The results demonstrated a simple fabrication technique to produce dense and sharp MN arrays with the ability to penetrate the skin. This method is desirable for rapid prototyping for design optimization with control over the density of needles per patch, the size of the patch and the shape and size of each needle. The technique is not limited to computer numerical control (CNC) machining but other tools such as circuit board plotters or other prototyping machines used for engraving, suggesting affordable manufacturing techniques. The technique developed here for MN technology can also be employed to generate other microstructures. Utilization of silk as a biomaterial for transdermal drug delivery, with tunable mechanical properties and drug release, adds control to this drug delivery technology. Aside from water vapor annealing, other techniques such as autoclaving and methanol treatment can be utilized to further modify the secondary structure of the silk for additional control of drug release.[50] The technique used would depend on the sensitivity of the drug molecules.

A new method to fabricate dense MN devices with sharp tips was demonstrated, where mechanical strength was enhanced by the introduction of microparticles into the silk matrix. The post fabrication modifications of secondary structure of silk MN allowed the integration of dissolvable MN with drug coating on the tips. The combination of techniques helped incorporate more drug into a single patch. Further opportunities arise due to the remarkable stabilization of proteins and other compounds in silk, suggesting that this platform is not only useful for transdermal drug delivery, but also concurrently as a stabilization, distribution and delivery matrix for drugs. In addition to the benign processing and drug preservation characteristics of the silk, two different approaches (drug encapsulation and coating) were integrated into one device that offer the possibility to deliver two different drugs from one MN system.

3. Conclusions

Dense, high aspect ratio, microstructures in silk protein were generated for MN using a simple non clean room fabrication technique. Aqueous and solvent formats of silk protein were successfully used to generate the MN patch.
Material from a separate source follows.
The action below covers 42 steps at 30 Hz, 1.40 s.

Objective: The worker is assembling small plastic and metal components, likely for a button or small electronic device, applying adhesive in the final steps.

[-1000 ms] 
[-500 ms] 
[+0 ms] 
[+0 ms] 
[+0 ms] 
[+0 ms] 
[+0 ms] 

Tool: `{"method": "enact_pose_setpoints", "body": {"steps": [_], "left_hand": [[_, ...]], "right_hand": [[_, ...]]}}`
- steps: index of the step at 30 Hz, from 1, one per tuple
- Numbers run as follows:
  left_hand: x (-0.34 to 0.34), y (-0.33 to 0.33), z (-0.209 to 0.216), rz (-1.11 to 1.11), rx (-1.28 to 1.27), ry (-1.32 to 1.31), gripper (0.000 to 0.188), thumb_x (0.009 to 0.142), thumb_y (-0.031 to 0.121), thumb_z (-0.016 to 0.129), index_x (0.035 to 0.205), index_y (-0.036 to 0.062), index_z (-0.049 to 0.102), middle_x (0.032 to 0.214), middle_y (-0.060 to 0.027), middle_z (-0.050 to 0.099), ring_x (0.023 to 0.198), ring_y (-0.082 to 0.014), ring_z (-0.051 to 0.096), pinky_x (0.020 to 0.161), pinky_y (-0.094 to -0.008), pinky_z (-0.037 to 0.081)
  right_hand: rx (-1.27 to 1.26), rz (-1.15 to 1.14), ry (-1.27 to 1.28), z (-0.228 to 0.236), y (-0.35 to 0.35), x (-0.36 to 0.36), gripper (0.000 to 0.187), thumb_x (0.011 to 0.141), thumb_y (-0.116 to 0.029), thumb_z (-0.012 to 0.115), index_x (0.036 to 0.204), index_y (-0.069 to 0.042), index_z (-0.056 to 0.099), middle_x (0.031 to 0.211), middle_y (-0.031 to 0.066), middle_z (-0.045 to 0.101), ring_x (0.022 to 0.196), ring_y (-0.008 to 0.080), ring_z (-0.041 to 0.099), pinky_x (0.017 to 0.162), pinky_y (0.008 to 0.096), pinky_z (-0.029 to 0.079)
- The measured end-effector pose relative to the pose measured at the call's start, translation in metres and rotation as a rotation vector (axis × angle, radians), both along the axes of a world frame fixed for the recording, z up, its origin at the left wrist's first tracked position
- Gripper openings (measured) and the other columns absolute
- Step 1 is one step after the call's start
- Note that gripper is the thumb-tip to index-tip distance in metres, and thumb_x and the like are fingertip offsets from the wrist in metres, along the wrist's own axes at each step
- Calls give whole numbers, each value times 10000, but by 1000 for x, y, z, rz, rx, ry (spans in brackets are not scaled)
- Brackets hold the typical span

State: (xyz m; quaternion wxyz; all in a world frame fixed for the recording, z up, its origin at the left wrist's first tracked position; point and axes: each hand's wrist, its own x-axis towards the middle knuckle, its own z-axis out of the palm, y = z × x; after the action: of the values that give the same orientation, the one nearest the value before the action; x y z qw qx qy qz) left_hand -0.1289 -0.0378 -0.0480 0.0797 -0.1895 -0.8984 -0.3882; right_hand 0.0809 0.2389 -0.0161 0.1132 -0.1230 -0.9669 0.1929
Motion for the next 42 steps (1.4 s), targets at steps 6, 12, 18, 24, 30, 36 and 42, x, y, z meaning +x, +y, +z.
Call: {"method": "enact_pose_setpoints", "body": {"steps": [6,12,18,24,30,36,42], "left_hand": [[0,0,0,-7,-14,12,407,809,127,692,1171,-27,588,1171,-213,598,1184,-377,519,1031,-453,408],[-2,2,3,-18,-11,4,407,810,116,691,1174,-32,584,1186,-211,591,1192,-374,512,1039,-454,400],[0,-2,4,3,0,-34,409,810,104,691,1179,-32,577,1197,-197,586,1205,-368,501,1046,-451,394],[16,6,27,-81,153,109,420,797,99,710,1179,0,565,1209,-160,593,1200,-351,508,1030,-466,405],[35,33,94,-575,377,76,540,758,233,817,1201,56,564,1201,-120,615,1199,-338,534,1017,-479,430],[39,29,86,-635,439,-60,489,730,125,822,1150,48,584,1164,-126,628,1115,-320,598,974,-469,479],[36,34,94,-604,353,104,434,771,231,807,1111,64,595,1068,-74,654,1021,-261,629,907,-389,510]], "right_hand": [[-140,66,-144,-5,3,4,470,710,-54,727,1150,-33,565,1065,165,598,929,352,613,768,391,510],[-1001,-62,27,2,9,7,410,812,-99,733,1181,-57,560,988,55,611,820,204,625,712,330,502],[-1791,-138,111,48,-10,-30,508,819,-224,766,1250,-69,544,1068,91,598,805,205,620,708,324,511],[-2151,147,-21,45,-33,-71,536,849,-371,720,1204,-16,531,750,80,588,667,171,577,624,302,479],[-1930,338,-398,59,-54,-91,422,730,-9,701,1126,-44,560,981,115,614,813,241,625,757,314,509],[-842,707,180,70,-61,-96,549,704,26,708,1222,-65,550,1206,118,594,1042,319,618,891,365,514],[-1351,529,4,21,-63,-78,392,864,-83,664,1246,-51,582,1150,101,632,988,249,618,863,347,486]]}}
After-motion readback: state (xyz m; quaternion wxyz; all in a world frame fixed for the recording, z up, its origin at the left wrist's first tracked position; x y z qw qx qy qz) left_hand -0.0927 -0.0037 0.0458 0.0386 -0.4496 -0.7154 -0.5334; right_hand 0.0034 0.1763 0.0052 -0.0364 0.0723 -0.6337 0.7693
Various strategies such as post fabrication treatments, microparticle loading into the MN structure and drug coating were studied to improve mechanical stability and drug release kinetics. MN devices were successfully tested on human cadaver skin for drug delivery and skin penetration. The results expand both the utility of MN systems as well as the tunability of drug loading and drug release kinetics.

4. Experimental Section

4.1. MN mold design and fabrication

Machinable wax-based negative microneedles (MN) molds were fabricated using computer numerical control (CNC) machining. A carbide end mill tool (McMaster-Carr, Atlanta, GA) of diameter 3.17 mm was used with the vertical milling machine (Bridgeport model-Prototrak MX3, Elmira, NY) at 4,000 rpm (milling rate: 250 mm/min) to generate a 5 mm deep square (22 mm × 22 mm) solution holding chamber. A 500 to 700 micron deep, 20 × 20 MN hole array (in a 2.25 cm2 area) was drilled into the a machinable wax chamber using a carbide engraving tool from the Bits & Bits Company, Silverton, OR. The tip sizes ranged from 10 to 40 μm and total angles of each tip were 20 to 50 degrees, for the final cone of same angle. An array of 400 MN points was drilled into the chamber at 4,000 rpm with the feed rate of approximately 250 mm/min. Finished molds were washed with soapy water followed by thorough rinsing in DI-water.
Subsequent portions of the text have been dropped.